Conclusions and Relevance
These findings suggest that there is a survival benefit for individuals with early-onset CRC compared with those diagnosed with CRC at later ages. Further study is needed to understand the underlying heterogeneity of survival among individuals with early-onset CRC by age and stage.
Among adults aged younger than 50 years in the US, colorectal cancer (CRC) represents the second most common cancer diagnosis and the third leading cause of cancer death.1 Although there is no unequivocal definition of early-onset CRC, age younger than 50 years appears to be a common criterion in the published literature.2,3 The use of this criterion is driven, in part, by the recommendations across US independent expert panels published in the past 2 decades for CRC screening at age 50 years for individuals with the mean risk level.4-11
Early-onset CRC (ie, CRC diagnosed at age <50 years) has been characterized by unique clinical, genetic, and epigenetic characteristics,2,3 and thus it may be associated with different survival from CRC diagnosed among individuals older than 50 years. Reported comparisons of the survival of individuals with early-onset CRC with survival of those diagnosed at older ages have been somewhat inconsistent.12-23 These findings may have been highly influenced by different definitions for the comparison group of older individuals with CRC (eg, ages ≥50, 50-75, 60-80, >65, or 65-75 years).12-23 Inclusion of individuals aged 60 years and older in the comparison can introduce substantial mortality events unrelated to CRC diagnosis, thereby complicating these analyses.24 Thus, an ideal comparison group may be individuals diagnosed at or shortly after age 50 years, such as those aged 50 to 55 years, especially when CRC-specific survival could not be calculated owing to unavailability of causes of death. However, a 2020 study25 in the US Surveillance, Epidemiology, and End Results registries reported a steep incidence increase from age 49 to 50 years, consistent with previously undetected CRCs diagnosed through recommended screening uptake at age 50 years. In addition to this steep incidence increase, we hypothesized that CRC diagnosed specifically at age 50 years may have a higher proportion of early stage at diagnosis than CRC diagnosed at most ages. Therefore, diagnosis at age 50 years may have superior survival in all ages (ie, ages 0-90 years) of the study population owing to more intensive screening. Accordingly, we excluded individuals diagnosed at age 50 years from the comparison group and selected individuals diagnosed with CRC at ages 51 through 55 years to compare the survival differences for individuals diagnosed with early-onset CRC.

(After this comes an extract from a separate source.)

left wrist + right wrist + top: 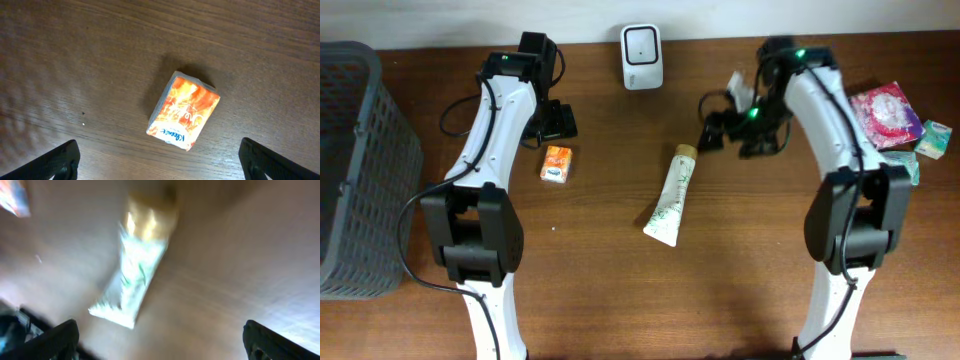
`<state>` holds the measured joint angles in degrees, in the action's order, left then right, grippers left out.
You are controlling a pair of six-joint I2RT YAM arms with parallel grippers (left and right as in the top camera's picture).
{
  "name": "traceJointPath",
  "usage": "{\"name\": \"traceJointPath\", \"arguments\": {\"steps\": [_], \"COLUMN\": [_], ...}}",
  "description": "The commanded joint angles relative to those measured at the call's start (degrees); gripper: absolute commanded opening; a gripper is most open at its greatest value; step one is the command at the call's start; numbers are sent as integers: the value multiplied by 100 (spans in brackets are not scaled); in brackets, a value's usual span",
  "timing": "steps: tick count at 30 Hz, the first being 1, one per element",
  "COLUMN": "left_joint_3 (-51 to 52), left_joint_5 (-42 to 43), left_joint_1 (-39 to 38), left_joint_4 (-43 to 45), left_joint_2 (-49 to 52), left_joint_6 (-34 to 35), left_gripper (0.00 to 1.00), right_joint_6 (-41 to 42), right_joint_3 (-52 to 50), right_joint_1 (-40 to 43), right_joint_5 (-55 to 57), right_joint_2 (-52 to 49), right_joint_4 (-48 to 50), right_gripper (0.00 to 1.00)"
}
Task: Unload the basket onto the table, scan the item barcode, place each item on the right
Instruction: 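Grasp the white tube with the right gripper, then lift and reorient the white tube with the right gripper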
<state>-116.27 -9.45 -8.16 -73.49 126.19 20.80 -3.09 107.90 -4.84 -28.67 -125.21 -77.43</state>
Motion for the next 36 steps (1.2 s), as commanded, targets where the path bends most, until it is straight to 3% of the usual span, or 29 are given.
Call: {"name": "traceJointPath", "arguments": {"steps": [1, 2, 4, 5, 7, 10, 13, 16, 18, 19, 20, 22, 24, 26, 29, 33, 34, 36], "left_joint_3": [-72, -72, -72, -72, -72, -72, -72, -72, -72, -72, -72, -72, -72, -72, -72, -72, -72, -72], "left_joint_5": [-68, -68, -68, -68, -68, -66, -68, -68, -68, -68, -68, -68, -68, -68, -68, -68, -66, -68], "left_joint_1": [4, 4, 4, 4, 4, 4, 4, 9, 9, 9, 9, 9, 4, 4, 4, 4, 2, 9], "left_joint_4": [-9, -9, -9, -9, -9, -9, -9, -9, -9, -9, -9, -9, -9, -9, -9, -9, -9, -9], "left_joint_2": [-20, -20, -20, -20, -20, -20, -20, -20, -20, -20, -20, -20, -20, -20, -20, -20, -20, -20], "left_joint_6": [-2, -4, -2, -2, -2, -2, -2, -4, -2, -4, -4, -4, -2, -2, -2, -4, -2, -4], "left_gripper": [99, 99, 99, 99, 99, 99, 99, 99, 99, 99, 99, 99, 99, 99, 99, 99, 99, 99], "right_joint_6": [61, 63, 518, 1552, 3032, 4030, 4769, 4909, 5082, 5080, 5077, 5080, 5077, 5071, 4100, 1399, 977, 885], "right_joint_3": [-629, -638, -638, -638, -638, -638, -638, -638, -638, -638, -638, -638, -638, -638, -557, -389, -573, -1172], "right_joint_1": [-210, -278, -455, -702, -1235, -1976, -2500, -2787, -2859, -2903, -2933, -3005, -3012, -2964, -2632, -1248, -704, -37], "right_joint_5": [-649, -942, -870, -98, 1631, 2780, 3604, 3901, 3891, 3930, 4017, 4164, 4203, 4223, 3418, -114, -389, -323], "right_joint_2": [-90, -90, -90, -90, -90, -90, -92, -127, -234, -282, -315, -396, -542, -651, -542, -529, -538, -544], "right_joint_4": [33, 116, 387, 542, 608, 634, 643, 791, 894, 984, 1023, 1069, 1113, 1029, 955, 841, 787, 979], "right_gripper": [99, 99, 79, 64, 54, 39, 37, 36, 48, 59, 62, 57, 40, 4, 4, 4, 4, 4]}}
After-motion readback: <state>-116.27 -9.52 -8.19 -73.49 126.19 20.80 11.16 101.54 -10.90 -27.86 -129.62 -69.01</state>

Additionally, individuals with early-onset CRC have been found to be more likely to be diagnosed at advanced stage.2,3 Therefore, we also hypothesized that stage at diagnosis would be associated with the comparison of survivals and may also contribute to heterogeneity of survival. Moreover, given that “younger than age 50 years” is a wide age range, there may be heterogeneity in early-onset CRC survival by age. Thus, we conducted the analyses using the National Cancer Database (NCDB), a large nationally representative cancer database, to verify our hypotheses of (1) superior survival associated with CRC diagnosis at age 50 years, (2) a survival advantage associated with early-onset CRC after primarily adjusting for stage, and (3) heterogeneity within early-onset CRC.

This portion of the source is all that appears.